You have to have an appropriate curriculum. I mentioned that these programs have been tested and found successful, but not necessarily with this population. How do you develop or modify curriculums so that the exercises, the skills, the examples that are being used are appropriate for the population that is currently in prison and having a set of stressors that may be substantially different from those of couples on the outside.

Lastly, there's a whole question of the timing of the intervention. If we want to keep couples' relationships together, are these kinds of programs best delivered at the beginning of someone's sentence because that's when those relationships are the strongest and you want to make sure you maintain those relationships over time, or is it best delivered at the end, when the incarcerated individual is being released and will be going back to their partner or their community. But by that time many of these relationships have in fact disintegrated, and so you've lost the opportunity to help maintain relationships that maybe had a chance.

All of these issues have made us think very hard about whether or not this kind of model is even viable within a prison context. We don't even have the results yet and we're already questioning whether or not this is a very good model because we see that the implementation of this may in fact have higher cost to sort of the institutional operation of the prison than most prisons would be willing to absorb.

We're going to be looking at some alternatives. We don't have any plans for evaluations of them, but if there are models which include just doing the relationship education for men only — not with their partners — that is, assuming that the kind of skills that they increase through these programs will have some effect on their ability to maintain positive relationships with their partners.
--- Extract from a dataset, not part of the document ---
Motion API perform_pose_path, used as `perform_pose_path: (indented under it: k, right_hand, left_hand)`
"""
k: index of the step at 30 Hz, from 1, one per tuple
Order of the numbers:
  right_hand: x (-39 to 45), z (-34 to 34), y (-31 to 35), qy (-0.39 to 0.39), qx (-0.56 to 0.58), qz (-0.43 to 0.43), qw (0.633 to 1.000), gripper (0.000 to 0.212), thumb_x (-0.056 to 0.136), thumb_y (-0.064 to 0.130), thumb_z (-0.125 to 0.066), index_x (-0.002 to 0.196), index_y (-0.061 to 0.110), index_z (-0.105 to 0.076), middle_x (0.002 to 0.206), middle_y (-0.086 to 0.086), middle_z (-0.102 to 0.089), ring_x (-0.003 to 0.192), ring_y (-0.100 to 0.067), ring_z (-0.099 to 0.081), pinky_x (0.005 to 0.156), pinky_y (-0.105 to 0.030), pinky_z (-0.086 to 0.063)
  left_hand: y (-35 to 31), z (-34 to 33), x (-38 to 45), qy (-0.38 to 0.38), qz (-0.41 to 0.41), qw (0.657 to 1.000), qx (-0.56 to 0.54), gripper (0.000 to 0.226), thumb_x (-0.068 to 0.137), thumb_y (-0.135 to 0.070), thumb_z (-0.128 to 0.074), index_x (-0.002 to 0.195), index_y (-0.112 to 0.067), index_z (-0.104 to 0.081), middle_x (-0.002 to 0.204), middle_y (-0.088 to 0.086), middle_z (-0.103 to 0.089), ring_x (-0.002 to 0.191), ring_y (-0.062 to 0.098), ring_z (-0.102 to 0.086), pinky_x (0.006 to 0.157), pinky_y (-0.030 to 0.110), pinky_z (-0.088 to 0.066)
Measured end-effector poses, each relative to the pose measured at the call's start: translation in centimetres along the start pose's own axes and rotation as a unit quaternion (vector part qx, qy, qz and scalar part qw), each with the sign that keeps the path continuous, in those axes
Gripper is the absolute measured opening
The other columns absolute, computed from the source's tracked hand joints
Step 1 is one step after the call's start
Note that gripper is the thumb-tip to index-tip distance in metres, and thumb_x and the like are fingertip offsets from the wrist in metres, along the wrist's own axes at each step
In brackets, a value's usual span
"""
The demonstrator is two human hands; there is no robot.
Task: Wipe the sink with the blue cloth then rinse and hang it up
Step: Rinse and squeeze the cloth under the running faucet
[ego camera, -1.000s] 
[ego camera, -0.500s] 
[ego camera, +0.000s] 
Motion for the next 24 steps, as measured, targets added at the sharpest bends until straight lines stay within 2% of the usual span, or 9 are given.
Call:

Another model that we're looking at and in fact was used in some of the sites, but not on a consistent basis, is to sort of do an inside-outside program where the couple are actually taking the same course, but are taking the separately. He's doing the work in the prison and she's doing the work in classes on the outside. Opportunities are provided for them to discuss sort of what they're learning in terms of that.

That's sort of an example of how we're trying to translate research. I think from our perspective there's sort of a global thing we'd like to say is that you have to know the research. That is one of the things that often we find policy agencies or program agencies really don't know the research. To translate it into practice you have to know what the research findings are. You have to be prepared to take advantage of opportunity. The fact that Congress passed this appropriation was not something that we had planned on, but we were ready when it happened, to do something different. Then you have to keep your eyes and ears open to see how the field is changing because the research findings that you might be acting on may in fact be out of date and not current with what the new research findings are.

[End of video clip]

Questions and Answers

Laub What I hear is rather interesting in terms of not only is translational research moving publications to the field, but it's also about thinking differently about how we design research. I think it's about infrastructure. I think I've been accused of having grandiose goals from the nationals to the justice, but I think it would be wonderful if next year at the annual conference we could say we don't talk about translational criminology anymore because we do it, following my colleague, Patrick Gallagher, at NIST.

Can we have the equivalent of a gallon of gas in the criminal justice field? I'm not sure, but it's not a bad goal.

[End of video clip]

QUESTION: How do we prepare for the future?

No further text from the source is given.